• [Your task]: From the line below that contains "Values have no" to the line that contains "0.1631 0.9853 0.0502", repeat every line exactly, both ends included, and nothing else.

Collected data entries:
== == ==

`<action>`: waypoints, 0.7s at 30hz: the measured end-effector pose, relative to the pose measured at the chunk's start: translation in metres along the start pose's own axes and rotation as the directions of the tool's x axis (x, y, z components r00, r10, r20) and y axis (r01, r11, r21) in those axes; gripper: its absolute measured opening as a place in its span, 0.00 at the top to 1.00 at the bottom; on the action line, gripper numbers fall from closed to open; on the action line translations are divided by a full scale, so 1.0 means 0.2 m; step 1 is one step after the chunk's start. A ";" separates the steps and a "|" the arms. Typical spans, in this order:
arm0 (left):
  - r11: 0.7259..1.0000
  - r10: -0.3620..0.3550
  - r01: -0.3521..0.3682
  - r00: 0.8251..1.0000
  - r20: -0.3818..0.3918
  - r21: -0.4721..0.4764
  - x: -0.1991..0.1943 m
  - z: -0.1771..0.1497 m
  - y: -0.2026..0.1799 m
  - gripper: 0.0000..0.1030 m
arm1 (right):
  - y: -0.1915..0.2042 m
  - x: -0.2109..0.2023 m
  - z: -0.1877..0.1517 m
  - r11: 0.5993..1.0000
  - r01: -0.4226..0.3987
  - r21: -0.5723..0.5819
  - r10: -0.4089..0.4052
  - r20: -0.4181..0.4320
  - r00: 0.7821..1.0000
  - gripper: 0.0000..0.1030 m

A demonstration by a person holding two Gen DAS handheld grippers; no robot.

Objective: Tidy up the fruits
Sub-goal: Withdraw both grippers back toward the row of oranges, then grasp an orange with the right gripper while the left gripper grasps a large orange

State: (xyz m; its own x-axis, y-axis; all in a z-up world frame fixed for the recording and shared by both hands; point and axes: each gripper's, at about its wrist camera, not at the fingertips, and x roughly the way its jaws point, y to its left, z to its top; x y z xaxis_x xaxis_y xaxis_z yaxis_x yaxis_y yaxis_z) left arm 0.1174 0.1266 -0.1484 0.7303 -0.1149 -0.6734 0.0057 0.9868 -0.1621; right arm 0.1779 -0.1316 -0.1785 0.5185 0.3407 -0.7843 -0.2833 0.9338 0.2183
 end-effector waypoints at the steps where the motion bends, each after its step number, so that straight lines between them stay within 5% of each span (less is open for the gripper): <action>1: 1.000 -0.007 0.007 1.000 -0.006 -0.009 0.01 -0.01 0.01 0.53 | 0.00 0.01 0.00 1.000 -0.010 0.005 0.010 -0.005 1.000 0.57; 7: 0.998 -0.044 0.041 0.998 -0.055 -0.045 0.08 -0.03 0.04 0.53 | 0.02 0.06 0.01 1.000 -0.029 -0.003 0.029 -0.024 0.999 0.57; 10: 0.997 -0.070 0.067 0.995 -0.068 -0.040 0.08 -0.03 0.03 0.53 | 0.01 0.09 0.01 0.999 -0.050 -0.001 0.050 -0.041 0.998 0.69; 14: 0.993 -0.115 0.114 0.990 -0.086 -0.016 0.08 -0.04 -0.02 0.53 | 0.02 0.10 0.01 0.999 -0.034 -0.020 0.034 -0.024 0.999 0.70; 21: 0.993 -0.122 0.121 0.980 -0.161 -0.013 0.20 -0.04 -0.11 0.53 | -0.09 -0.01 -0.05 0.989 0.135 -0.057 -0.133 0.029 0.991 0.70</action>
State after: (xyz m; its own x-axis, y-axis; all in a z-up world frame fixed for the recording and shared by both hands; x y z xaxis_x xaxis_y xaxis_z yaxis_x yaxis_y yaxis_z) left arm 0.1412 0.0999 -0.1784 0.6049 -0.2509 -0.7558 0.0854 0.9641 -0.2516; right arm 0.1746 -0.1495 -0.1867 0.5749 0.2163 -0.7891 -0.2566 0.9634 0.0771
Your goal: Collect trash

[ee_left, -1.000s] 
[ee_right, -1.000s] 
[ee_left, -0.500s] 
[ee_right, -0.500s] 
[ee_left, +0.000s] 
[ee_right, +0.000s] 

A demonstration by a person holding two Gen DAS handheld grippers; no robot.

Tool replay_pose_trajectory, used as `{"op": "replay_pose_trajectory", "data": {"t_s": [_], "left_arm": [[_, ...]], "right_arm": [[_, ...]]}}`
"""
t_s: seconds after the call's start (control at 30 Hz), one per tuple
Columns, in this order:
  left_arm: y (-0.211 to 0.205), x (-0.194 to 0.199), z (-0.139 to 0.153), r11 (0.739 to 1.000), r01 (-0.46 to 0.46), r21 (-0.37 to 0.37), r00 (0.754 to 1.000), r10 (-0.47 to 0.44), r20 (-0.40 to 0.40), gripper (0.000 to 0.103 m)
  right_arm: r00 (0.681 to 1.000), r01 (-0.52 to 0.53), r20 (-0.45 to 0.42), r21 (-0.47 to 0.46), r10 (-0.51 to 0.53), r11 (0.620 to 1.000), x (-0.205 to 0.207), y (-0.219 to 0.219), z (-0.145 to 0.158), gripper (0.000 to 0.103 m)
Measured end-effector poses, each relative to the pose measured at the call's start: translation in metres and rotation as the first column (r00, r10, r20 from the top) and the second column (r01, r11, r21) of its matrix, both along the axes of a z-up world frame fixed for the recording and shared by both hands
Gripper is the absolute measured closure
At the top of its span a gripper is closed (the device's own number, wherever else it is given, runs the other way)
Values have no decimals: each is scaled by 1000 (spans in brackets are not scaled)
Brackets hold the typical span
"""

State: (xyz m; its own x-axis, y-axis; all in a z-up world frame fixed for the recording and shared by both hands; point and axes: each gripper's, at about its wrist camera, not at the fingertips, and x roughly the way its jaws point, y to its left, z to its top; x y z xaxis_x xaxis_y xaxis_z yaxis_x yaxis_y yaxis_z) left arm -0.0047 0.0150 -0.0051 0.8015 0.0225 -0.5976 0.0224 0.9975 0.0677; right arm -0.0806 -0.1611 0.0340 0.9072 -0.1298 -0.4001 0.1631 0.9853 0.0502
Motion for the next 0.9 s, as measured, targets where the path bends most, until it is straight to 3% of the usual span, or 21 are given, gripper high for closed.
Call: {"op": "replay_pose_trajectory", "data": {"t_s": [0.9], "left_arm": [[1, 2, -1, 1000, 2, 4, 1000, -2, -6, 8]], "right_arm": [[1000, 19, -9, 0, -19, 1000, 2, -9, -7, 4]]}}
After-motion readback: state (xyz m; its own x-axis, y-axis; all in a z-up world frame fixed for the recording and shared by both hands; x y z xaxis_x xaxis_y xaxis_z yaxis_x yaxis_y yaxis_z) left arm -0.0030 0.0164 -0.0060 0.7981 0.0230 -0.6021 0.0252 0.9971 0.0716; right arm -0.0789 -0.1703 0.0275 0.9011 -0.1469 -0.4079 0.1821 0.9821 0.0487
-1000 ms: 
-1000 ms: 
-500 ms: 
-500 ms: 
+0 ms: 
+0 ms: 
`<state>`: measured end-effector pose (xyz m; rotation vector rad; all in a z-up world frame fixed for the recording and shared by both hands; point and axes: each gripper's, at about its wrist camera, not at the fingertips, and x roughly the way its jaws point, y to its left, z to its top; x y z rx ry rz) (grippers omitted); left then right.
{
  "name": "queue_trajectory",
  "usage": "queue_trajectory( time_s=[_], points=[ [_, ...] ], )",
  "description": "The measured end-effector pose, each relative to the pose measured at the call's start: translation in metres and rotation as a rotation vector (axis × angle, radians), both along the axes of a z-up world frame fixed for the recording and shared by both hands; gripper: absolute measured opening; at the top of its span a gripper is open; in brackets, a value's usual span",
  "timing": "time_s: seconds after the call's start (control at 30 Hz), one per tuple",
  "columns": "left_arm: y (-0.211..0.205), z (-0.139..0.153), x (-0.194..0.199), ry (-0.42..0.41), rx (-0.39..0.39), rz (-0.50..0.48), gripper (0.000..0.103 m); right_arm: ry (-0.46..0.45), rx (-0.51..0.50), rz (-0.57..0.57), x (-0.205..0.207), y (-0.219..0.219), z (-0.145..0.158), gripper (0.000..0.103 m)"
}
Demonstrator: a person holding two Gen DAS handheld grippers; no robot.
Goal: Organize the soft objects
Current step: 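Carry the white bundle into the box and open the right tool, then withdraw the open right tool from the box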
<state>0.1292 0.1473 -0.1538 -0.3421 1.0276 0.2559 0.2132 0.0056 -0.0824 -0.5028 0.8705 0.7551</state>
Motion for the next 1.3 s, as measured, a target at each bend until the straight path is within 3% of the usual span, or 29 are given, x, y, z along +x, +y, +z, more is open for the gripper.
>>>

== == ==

• [Output for this task]:
Values have no decimals: each is scaled by 1000 (spans in brackets are not scaled)
Brackets hold the typical span
"""

State: (xyz m; its own x-axis, y-axis; all in a z-up world frame fixed for the recording and shared by both hands; point and axes: each gripper's, at about its wrist camera, not at the fingertips, and x roughly the way its jaws point, y to its left, z to its top; x y z xaxis_x xaxis_y xaxis_z yaxis_x yaxis_y yaxis_z) left arm -0.0047 0.0150 -0.0051 0.8015 0.0225 -0.5976 0.0224 0.9975 0.0677; right arm -0.0806 -0.1611 0.0340 0.9072 -0.1298 -0.4001 0.1631 0.9853 0.0502

Nothing else is needed for the answer.